Stored dataset items:
──────────────────────────────

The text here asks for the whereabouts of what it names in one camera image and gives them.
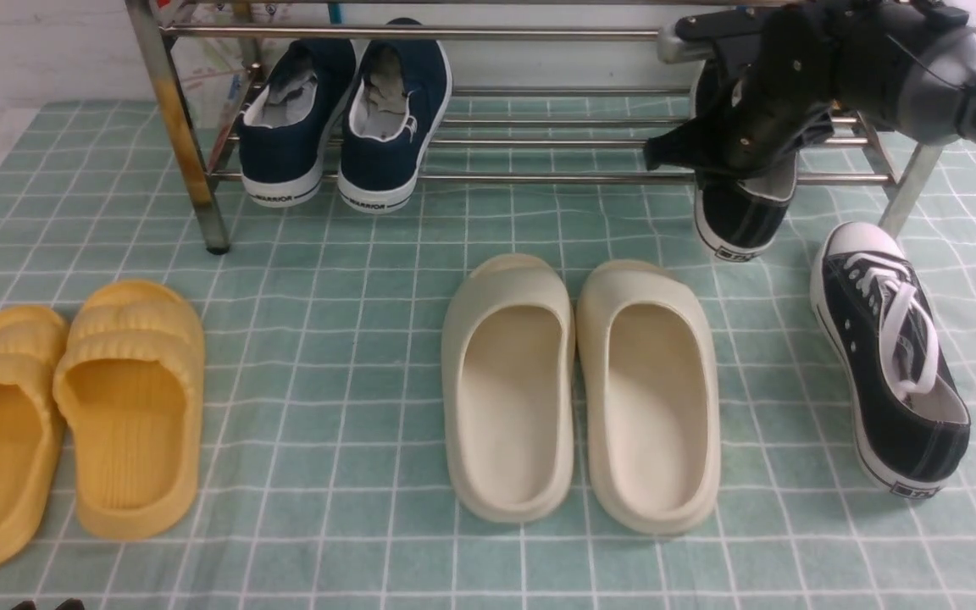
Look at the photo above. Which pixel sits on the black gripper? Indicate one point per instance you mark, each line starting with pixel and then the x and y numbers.
pixel 811 54

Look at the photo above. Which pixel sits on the black canvas sneaker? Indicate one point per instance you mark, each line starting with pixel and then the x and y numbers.
pixel 738 219
pixel 911 426

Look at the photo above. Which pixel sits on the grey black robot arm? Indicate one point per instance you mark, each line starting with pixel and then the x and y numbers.
pixel 909 66

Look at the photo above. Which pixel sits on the steel shoe rack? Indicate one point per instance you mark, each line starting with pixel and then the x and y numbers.
pixel 157 39

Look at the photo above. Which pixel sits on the right cream slipper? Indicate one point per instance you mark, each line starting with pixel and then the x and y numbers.
pixel 653 439

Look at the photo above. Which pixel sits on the cream slipper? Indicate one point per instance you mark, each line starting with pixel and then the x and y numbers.
pixel 507 360
pixel 653 439

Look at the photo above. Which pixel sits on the left cream slipper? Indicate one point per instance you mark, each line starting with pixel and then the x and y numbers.
pixel 507 360

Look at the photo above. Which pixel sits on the right navy canvas shoe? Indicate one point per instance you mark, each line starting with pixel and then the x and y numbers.
pixel 401 92

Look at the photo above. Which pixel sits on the navy canvas shoe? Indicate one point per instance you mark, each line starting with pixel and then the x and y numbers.
pixel 401 92
pixel 284 132

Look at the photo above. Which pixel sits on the left navy canvas shoe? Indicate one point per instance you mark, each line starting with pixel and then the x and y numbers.
pixel 284 132

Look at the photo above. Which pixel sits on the green checked cloth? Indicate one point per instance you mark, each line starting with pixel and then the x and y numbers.
pixel 323 470

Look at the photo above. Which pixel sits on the right yellow slipper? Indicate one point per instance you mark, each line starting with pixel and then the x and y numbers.
pixel 130 386

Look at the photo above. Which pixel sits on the yellow slipper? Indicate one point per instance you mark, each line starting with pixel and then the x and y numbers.
pixel 32 340
pixel 130 386

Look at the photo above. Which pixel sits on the left yellow slipper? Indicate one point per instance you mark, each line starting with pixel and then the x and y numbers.
pixel 32 340

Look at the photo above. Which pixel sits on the black object at bottom edge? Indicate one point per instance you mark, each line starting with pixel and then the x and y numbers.
pixel 67 604

──────────────────────────────

The expected answer is the data retyped exactly, without pictures.

■ **Exercise output**
The text here asks for the whereabouts of what it names in one camera image and gives them.
Look at the photo above. Which pixel sits on the black gripper? Indicate one point per instance you mark, each line starting with pixel and then the x and y numbers.
pixel 811 54

Look at the photo above. Which pixel sits on the black canvas sneaker? Indicate one point per instance you mark, each line starting with pixel and then the x and y numbers.
pixel 738 219
pixel 911 426

Look at the photo above. Which pixel sits on the grey black robot arm? Indicate one point per instance you mark, each line starting with pixel and then the x and y numbers.
pixel 909 66

Look at the photo above. Which pixel sits on the steel shoe rack? Indicate one point per instance you mark, each line starting with pixel and then the x and y numbers.
pixel 157 39

Look at the photo above. Which pixel sits on the right cream slipper? Indicate one point per instance you mark, each line starting with pixel and then the x and y numbers.
pixel 653 439

Look at the photo above. Which pixel sits on the cream slipper? Indicate one point per instance you mark, each line starting with pixel and then the x and y numbers.
pixel 507 360
pixel 653 439

Look at the photo above. Which pixel sits on the left cream slipper? Indicate one point per instance you mark, each line starting with pixel and then the x and y numbers.
pixel 507 360

Look at the photo above. Which pixel sits on the right navy canvas shoe? Indicate one point per instance you mark, each line starting with pixel and then the x and y numbers.
pixel 401 92

Look at the photo above. Which pixel sits on the navy canvas shoe? Indicate one point per instance you mark, each line starting with pixel and then the x and y numbers.
pixel 401 92
pixel 284 132

Look at the photo above. Which pixel sits on the left navy canvas shoe? Indicate one point per instance you mark, each line starting with pixel and then the x and y numbers.
pixel 284 132

Look at the photo above. Which pixel sits on the green checked cloth? Indicate one point per instance you mark, each line starting with pixel and then the x and y numbers.
pixel 323 470

Look at the photo above. Which pixel sits on the right yellow slipper? Indicate one point per instance you mark, each line starting with pixel and then the x and y numbers.
pixel 130 386

Look at the photo above. Which pixel sits on the yellow slipper? Indicate one point per instance you mark, each line starting with pixel and then the x and y numbers.
pixel 32 340
pixel 130 386

Look at the photo above. Which pixel sits on the left yellow slipper? Indicate one point per instance you mark, each line starting with pixel and then the x and y numbers.
pixel 32 340

Look at the photo above. Which pixel sits on the black object at bottom edge? Indicate one point per instance you mark, each line starting with pixel and then the x and y numbers.
pixel 67 604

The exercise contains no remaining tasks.